December 20, 2021
Good evening, friends,
This week’s mushroom is Mycena haematopus, commonly known as the bleeding fairy helmet – perhaps our best common name yet. This mushroom was found in the ramble on 10/8/2021 and, again, identified on iNaturalist by Ethan from the New York Mycological Society. The mushrooms were growing out of an Eastern redbud tree (Cercis canadensis).
As the common name suggests, this mushroom will exude a dark red liquid, known as a latex, from any part of the mushroom when wounded. I didn’t get a great picture of this but you can see in the unfocused image below some liquid forming at the base of the stipe where I detached the mushroom from the wood. In Ancient Greek, “haemat” means blood and “pus”, as we learned last week, means foot.
Another interesting note is that both the mushroom and mycelium of M. Haematopus is mildly bioluminescent. The thinking is that M. Haematopus, and other bioluminescent mushrooms, co-evolved with insects that are attracted to the light. The mushroom spores will then attach to the insect and the insect inadvertently acts as a vehicle for spore dispersal. This allows the spores to travel much farther than normal environmental factors would allow.

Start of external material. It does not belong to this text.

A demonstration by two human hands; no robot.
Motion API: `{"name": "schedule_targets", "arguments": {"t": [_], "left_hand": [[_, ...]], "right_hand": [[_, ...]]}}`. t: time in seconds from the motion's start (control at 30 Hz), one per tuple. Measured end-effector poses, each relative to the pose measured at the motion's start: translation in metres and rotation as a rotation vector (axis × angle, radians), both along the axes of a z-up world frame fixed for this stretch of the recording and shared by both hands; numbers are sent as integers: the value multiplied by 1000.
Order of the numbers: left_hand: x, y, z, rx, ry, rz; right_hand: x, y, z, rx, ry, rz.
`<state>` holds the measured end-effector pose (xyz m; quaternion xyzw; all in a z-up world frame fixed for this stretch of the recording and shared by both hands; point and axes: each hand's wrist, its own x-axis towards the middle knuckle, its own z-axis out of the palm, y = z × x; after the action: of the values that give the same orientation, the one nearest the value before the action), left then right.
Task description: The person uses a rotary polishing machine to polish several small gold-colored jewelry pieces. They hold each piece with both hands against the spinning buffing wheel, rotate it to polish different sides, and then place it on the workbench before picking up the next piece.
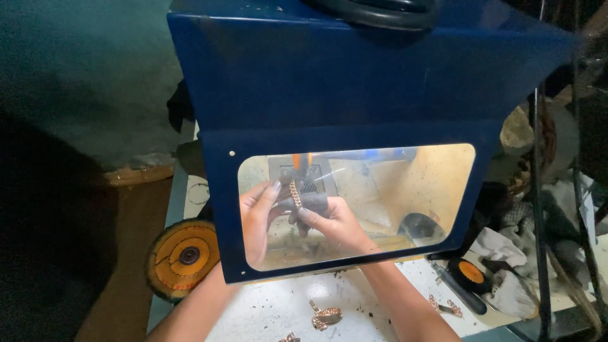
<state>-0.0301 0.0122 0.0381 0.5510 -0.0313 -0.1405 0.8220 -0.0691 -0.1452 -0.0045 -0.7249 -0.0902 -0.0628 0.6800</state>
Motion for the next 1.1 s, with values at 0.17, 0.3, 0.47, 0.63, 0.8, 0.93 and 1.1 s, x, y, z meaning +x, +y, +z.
{"name": "schedule_targets", "arguments": {"t": [0.17, 0.3, 0.47, 0.63, 0.8, 0.93, 1.1], "left_hand": [[-4, 2, 6, 70, -10, 1], [-2, 5, 4, 137, -3, -14], [-5, 1, 11, 103, 0, -49], [6, 0, 13, 190, -33, -33], [9, -8, -2, 143, -83, 6], [9, -9, -1, 139, -120, 31], [11, -13, -9, 167, -92, 57]], "right_hand": [[-4, 6, 8, 57, 104, -60], [-9, 10, 15, 158, 156, -79], [15, 3, -12, 254, 91, -127], [30, 7, -17, 268, 35, -253], [21, 17, 9, 203, -43, -259], [20, 17, 10, 202, -44, -247], [24, 13, 0, 242, -54, -214]]}}
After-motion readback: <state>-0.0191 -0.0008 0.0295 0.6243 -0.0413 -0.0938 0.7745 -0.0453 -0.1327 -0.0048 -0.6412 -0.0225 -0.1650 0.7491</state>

M. haematopus is saprobic on the deadwood of hardwoods. It grows spring through fall and is found in North America, Europe, and Asia. It can grow as a solitary mushroom but is typically found in small clusters like the specimens we have here. There is a similar species of bleeding mycena, Mycena sanguinolenta, that grows from detritus in conifer woods. M. haematopus has caps that range from 1-5 cm wide and, along with the substrate, the larger capsize of M. haematopus is a distinguishing factor between the two species.
An interesting caveat is that M. haematopus is regarded as a late colonizer species – a fungus that will grow on wood that has already been colonized and substantially degraded by other fungi. That’s likely not the case with this wood, seeing as all of the bark is still intact and the tree is alive, which may suggest this isn’t M. Haematopus after all. Mushrooms in the genus Mycena are tough to ID using physical features because they are all quite alike, and this just illustrates the importance of using DNA sequencing to confirm identification of these similar looking shrooms. DNA kits are becoming more accessible and I hope to soon have a setup where I can sequence my own finds. Until then we have the great community of the New York Mycological Society and iNaturalist to help us with identification.